Photo: Houghton Mifflin

The Girl Next Door by Selene Castrovilla

Sam and Jesse are "just friends" — that is, of course, until the latter is diagnosed with terminal lymphoma and the childhood BFFs realize that they are *actually* in love. Ugh, why do all cancer books have to be love stories? This one will break your heart, just like all the others on this list.

Photo: West Side Books

A Summer to Die by Lois Lowry

You probably know Lois Lowry as the writer of The Giver, but her first novel was actually A Summer to Die, which was published in 1977... looooong before books about teens dying of cancer became a literary trend.

Meg and her older sister, Molly, may fight ALL the time, but nothing makes you realize how much you appreciate your family like tragedy does. Unfortunately, Molly's cancer diagnosis is what helps these two sisters grow closer and her family will never be the same after Molly's eventual death.

This book feels like an authentic tale of losing a sister and role-model to cancer...which isn't all that surprising considering that Lois' older sister also died when the pair was quite young.
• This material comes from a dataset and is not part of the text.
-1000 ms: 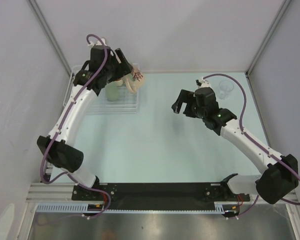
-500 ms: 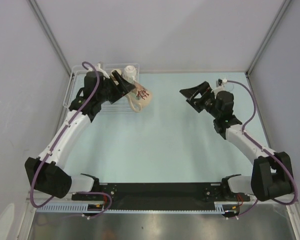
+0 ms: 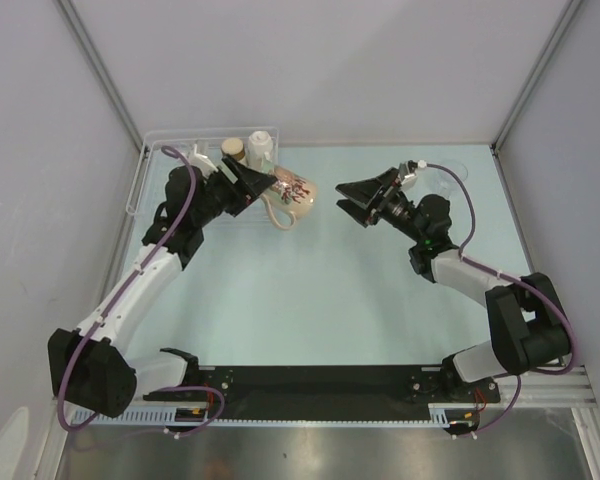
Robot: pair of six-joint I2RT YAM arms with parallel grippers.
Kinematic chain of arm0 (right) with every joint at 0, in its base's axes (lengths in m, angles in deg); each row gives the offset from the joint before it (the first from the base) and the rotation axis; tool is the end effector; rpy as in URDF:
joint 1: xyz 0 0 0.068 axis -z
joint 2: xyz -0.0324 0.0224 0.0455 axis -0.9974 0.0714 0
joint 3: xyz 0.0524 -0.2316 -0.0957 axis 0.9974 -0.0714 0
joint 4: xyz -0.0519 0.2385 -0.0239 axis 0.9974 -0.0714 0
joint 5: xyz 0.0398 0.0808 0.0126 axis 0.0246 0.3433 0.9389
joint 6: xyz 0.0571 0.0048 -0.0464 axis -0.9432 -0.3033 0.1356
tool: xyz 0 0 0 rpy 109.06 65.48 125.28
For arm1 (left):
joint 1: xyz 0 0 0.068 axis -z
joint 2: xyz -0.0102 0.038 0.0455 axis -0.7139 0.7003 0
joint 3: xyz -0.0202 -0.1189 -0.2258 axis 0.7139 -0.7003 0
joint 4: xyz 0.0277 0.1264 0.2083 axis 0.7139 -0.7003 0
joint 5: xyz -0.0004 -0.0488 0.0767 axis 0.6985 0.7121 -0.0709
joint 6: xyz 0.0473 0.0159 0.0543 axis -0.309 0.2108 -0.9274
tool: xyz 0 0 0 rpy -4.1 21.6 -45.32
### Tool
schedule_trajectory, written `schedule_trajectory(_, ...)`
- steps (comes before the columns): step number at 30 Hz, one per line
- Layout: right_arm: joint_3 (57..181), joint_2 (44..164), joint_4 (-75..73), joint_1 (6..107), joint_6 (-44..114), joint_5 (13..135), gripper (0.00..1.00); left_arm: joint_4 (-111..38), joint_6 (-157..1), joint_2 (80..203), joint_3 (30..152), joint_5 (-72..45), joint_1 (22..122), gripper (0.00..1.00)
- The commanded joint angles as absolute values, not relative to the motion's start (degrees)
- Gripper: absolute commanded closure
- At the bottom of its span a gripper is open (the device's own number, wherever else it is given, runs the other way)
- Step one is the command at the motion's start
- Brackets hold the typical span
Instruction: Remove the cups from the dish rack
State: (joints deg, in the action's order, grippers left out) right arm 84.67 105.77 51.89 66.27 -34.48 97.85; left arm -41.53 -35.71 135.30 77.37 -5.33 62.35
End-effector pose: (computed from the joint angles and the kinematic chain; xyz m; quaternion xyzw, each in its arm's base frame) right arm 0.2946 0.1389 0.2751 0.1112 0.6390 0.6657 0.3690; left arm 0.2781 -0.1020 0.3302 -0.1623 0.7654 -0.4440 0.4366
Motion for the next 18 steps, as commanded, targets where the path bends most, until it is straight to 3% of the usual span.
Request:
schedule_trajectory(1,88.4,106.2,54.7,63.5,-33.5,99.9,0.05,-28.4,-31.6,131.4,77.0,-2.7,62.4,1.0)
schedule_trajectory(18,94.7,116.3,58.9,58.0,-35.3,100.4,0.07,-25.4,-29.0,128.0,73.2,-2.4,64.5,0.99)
During a 2002 lecture, she recounted the loss saying, "A Summer to Die wrenched open the excruciating door of loss. My beloved sister had died young. She was the one who had shown me how words work, using her own first-grade books, when I was three; the one who took up Cherry Ames and curlers while I stuck to my classics and unkempt pigtails and we were briefly, childishly, estranged." While nothing can prepare you for experiencing the devastating passing of a loved one, it's books like A Summer to Die and the others on that list that make the reader think about the importance of living life to the fullest and never letting petty arguments keep you from telling people how much you love them.